**EXTRACTED INFORMATION:**
- - -

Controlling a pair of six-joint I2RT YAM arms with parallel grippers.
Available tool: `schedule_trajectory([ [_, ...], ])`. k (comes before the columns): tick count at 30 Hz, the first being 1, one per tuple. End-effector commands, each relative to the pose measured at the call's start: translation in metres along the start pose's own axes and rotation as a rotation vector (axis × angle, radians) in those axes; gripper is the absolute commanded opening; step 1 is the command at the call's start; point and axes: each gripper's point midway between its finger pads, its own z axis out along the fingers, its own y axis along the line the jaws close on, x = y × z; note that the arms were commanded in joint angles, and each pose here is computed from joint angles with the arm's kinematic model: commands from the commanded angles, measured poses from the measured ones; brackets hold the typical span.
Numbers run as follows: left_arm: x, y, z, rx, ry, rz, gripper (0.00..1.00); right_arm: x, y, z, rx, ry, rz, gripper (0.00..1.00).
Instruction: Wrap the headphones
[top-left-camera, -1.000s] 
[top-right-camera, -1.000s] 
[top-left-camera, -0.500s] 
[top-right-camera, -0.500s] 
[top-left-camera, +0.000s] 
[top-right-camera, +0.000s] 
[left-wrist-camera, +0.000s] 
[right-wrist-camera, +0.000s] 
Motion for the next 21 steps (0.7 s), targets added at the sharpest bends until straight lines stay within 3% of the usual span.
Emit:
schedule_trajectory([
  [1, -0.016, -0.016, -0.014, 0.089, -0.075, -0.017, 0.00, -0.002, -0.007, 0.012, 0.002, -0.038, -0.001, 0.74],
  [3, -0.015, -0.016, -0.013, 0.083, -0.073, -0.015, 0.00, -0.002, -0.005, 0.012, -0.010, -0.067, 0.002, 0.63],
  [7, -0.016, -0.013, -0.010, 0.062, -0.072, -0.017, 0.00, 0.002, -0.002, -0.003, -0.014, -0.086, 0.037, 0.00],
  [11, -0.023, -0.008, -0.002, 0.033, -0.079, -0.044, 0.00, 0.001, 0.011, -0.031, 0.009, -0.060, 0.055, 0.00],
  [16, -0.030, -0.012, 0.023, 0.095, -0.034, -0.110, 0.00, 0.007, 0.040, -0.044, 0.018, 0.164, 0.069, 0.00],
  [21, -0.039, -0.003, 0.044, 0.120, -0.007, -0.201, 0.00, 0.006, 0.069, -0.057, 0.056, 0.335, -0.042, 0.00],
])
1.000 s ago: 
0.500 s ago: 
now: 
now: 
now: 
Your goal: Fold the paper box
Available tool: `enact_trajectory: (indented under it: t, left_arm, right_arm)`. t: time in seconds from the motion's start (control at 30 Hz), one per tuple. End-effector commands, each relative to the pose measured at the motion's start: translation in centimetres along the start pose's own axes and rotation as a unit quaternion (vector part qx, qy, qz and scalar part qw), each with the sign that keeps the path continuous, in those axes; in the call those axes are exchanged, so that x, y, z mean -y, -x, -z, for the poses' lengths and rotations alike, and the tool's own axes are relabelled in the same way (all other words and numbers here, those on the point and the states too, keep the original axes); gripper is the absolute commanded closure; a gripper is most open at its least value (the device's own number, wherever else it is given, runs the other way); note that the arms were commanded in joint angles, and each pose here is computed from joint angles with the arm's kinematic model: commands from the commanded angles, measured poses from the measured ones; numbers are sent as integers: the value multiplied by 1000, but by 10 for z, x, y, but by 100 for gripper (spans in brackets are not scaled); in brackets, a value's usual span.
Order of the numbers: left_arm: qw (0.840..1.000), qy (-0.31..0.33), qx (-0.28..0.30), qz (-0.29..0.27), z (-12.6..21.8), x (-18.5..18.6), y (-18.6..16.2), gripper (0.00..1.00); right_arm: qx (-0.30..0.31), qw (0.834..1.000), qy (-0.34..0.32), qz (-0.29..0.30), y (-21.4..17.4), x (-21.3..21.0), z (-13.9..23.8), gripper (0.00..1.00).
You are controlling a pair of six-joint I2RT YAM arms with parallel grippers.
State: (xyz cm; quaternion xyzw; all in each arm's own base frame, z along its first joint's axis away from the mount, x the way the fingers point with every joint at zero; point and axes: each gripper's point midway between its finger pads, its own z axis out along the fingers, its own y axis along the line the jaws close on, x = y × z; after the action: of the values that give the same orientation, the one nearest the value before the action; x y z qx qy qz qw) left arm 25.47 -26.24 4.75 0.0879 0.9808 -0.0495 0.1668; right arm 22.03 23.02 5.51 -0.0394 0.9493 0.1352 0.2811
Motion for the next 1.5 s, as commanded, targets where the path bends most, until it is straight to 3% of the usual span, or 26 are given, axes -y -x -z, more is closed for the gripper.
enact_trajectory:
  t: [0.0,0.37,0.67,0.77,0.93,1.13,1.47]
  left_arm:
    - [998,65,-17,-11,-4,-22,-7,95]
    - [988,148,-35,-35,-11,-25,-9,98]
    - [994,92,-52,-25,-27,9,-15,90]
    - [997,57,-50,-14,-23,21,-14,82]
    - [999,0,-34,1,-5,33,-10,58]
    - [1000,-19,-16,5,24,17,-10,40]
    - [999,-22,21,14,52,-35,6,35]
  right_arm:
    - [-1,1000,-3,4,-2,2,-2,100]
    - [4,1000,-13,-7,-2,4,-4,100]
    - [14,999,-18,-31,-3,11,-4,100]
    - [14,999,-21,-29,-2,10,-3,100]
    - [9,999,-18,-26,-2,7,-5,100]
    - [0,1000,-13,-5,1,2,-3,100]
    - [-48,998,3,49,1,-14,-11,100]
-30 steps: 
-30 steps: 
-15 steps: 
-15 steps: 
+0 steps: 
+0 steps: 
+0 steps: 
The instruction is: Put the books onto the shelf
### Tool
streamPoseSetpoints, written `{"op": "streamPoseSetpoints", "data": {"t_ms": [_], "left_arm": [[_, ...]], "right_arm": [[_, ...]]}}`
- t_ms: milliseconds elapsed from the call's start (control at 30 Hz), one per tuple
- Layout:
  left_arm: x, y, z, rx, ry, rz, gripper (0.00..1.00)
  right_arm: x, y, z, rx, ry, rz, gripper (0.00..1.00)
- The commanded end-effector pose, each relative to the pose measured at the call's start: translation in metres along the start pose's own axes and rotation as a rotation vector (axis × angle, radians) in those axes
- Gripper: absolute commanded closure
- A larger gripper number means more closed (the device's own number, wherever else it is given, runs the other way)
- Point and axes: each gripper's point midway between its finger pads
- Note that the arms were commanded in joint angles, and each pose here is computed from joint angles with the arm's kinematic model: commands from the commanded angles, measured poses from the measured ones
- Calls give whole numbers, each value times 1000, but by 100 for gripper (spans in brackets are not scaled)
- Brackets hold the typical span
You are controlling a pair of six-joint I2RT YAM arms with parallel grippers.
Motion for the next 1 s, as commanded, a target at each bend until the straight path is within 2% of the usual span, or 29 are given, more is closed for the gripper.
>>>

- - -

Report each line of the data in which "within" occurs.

**REPLY:**
Motion for the next 21 steps (0.7 s), targets added at the sharpest bends until straight lines stay within 3% of the usual span.
Motion for the next 1 s, as commanded, a target at each bend until the straight path is within 2% of the usual span, or 29 are given, more is closed for the gripper.

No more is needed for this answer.